Host specialization can involve some costs, as long-term commitment to a particular host may reduce the genetic variation needed for the use of alternative hosts. Therefore, extreme specialization may represent an evolutionary-dead-end, in which further evolution via host switching is limited [67
]. Accordingly, host-specific parasite lineages should be established during the early evolutionary history of the lineage, and such ancestral specialization should determine subsequent host diversification by constraining the frequency of host switches across wide phylogenetic distances [17
]. The deterministic evolution of host ranges is evident from the phylogenetic history of Plasmodium
species at a broad scale, as the specialization to the major vertebrate host groups has an ancient origin and subsequent host switching occurred rarely [11
]. However, analyses within the avian parasite clade showed that host switching occurs relatively frequently even at the subterminal nodes of the parasite phylogeny, although these switches bridge closely related hosts [10
]. On the other hand, the primate malaria system demonstrates clear host switches across large phylogenetic distances at both shallow and deep nodes of the phylogeny (Figure and Additional File 3
). This indicates that host specialization does not necessarily lead to evolutionary-dead-ends at a fine scale, and that the emergence of new diseases via lateral transfer across distantly related primate hosts cannot be ruled out.

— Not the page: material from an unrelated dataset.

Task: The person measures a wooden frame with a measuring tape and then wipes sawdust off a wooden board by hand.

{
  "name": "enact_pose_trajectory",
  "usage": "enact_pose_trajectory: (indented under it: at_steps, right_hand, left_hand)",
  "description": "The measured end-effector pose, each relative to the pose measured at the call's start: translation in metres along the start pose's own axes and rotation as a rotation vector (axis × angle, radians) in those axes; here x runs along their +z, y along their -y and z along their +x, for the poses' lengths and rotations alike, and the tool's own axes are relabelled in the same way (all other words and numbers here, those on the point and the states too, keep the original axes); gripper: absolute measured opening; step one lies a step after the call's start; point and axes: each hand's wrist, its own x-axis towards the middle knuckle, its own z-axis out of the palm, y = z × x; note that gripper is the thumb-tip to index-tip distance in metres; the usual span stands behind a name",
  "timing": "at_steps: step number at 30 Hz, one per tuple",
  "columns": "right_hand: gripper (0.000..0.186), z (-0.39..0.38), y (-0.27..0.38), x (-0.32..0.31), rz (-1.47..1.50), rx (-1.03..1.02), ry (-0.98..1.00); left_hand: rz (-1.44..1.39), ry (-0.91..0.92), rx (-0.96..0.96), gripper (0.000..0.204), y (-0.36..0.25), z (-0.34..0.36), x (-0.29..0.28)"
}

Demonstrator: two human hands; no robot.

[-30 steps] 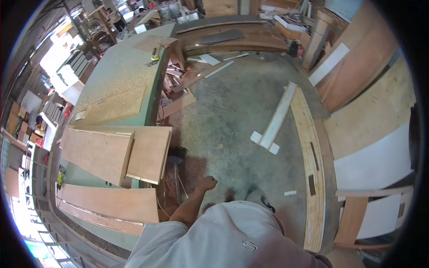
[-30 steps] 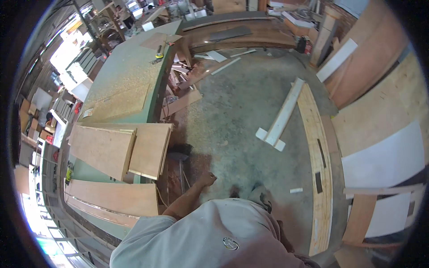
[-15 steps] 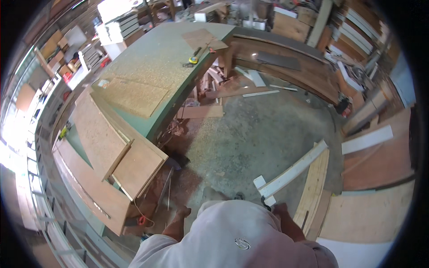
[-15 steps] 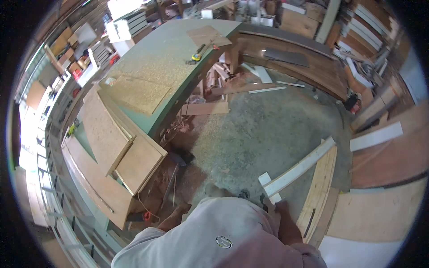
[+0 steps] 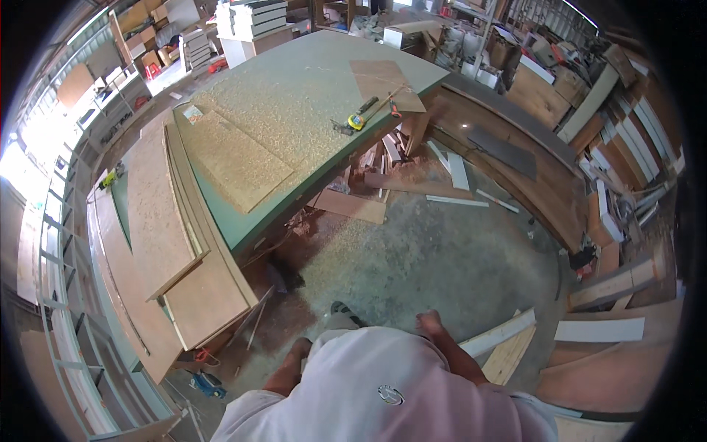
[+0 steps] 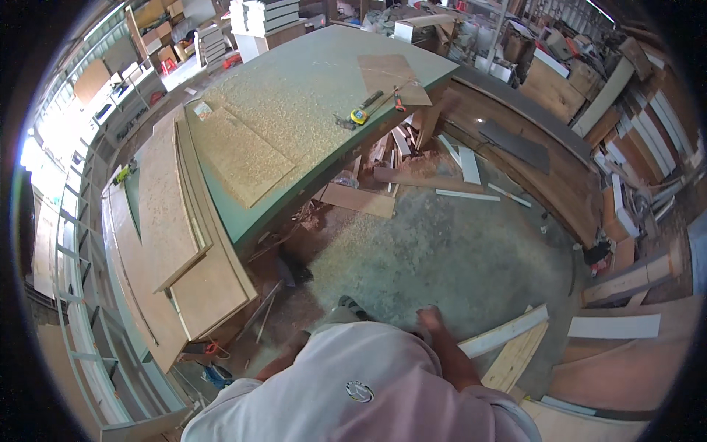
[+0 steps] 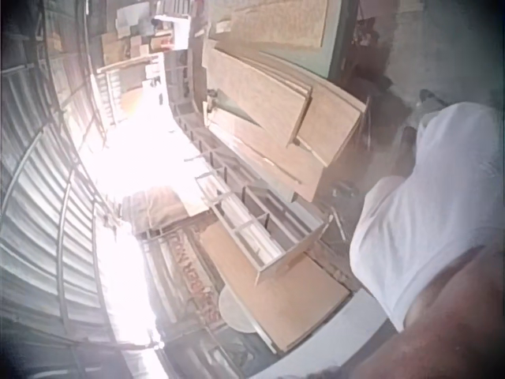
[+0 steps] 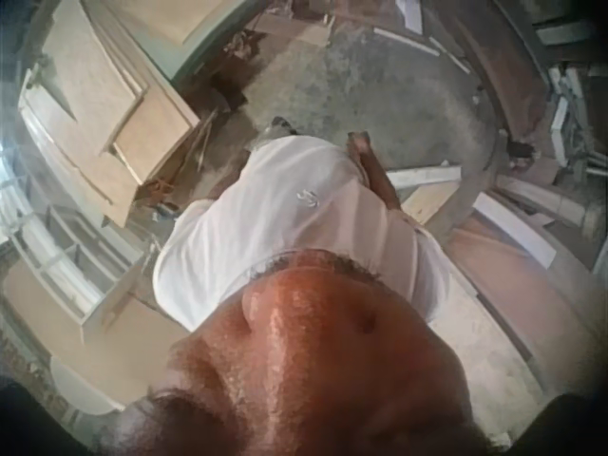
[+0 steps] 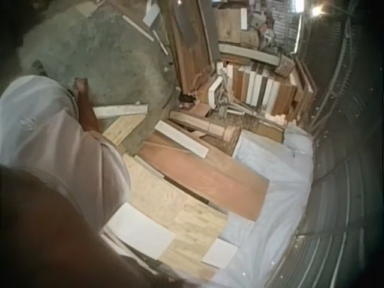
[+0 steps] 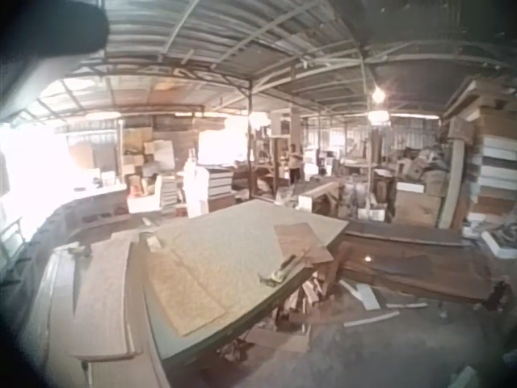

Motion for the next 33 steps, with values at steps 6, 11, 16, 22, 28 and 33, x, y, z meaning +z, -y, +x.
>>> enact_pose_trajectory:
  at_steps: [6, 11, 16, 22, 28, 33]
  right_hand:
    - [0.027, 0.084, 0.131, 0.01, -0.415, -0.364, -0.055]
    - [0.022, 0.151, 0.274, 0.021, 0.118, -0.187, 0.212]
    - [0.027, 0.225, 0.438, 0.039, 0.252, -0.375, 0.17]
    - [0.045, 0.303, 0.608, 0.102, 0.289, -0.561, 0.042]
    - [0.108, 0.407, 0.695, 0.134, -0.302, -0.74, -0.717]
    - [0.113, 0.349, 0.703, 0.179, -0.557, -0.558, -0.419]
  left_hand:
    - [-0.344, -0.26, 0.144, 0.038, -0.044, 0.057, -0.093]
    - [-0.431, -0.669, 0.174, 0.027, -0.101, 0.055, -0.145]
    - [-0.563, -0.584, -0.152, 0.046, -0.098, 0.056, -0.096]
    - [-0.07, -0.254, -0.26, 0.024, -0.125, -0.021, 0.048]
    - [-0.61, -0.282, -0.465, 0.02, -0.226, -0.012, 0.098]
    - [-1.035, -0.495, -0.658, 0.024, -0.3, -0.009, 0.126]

Inferences about evolutionary events of parasites in the light of host phylogenies are sensitive to the phylogenetic information at hand. Although Bayesian approaches were used to deal with phylogenetic uncertainties, for some species no genetic data were available making it impossible to place them on the phylogenetic tree of primate malarias. Most importantly, information about the phylogenetic position of lemur (e.g. Plasmodium girardi) and hominoid (e.g. Plasmodium rodhaini, Plasmodium schwetzi and Plasmodium pitheci) parasites is lacking. Moreover, it might be that due to incomplete sampling, some lineages have not yet been discovered. By adding these missing or newly discovered parasite species to the parasite tree our picture about the details of co-speciation or host switching may change. To quantify the risk of the emergence of new malaria disease that may threaten humans or species with great concern, it would be crucial to test whether the remaining hominoid parasites are grouped together with the falciparum/reichenowi clade, or are spread throughout the phylogenetic tree. From such information, the likelihood of host switches between hosts closely related to humans could be estimated. However, from an evolutionary point of view, existing data already show strong evidence for congruence between host and parasite phylogenies and that host switching plays a key role in the evolution of malaria parasites of primates including those that infect humans.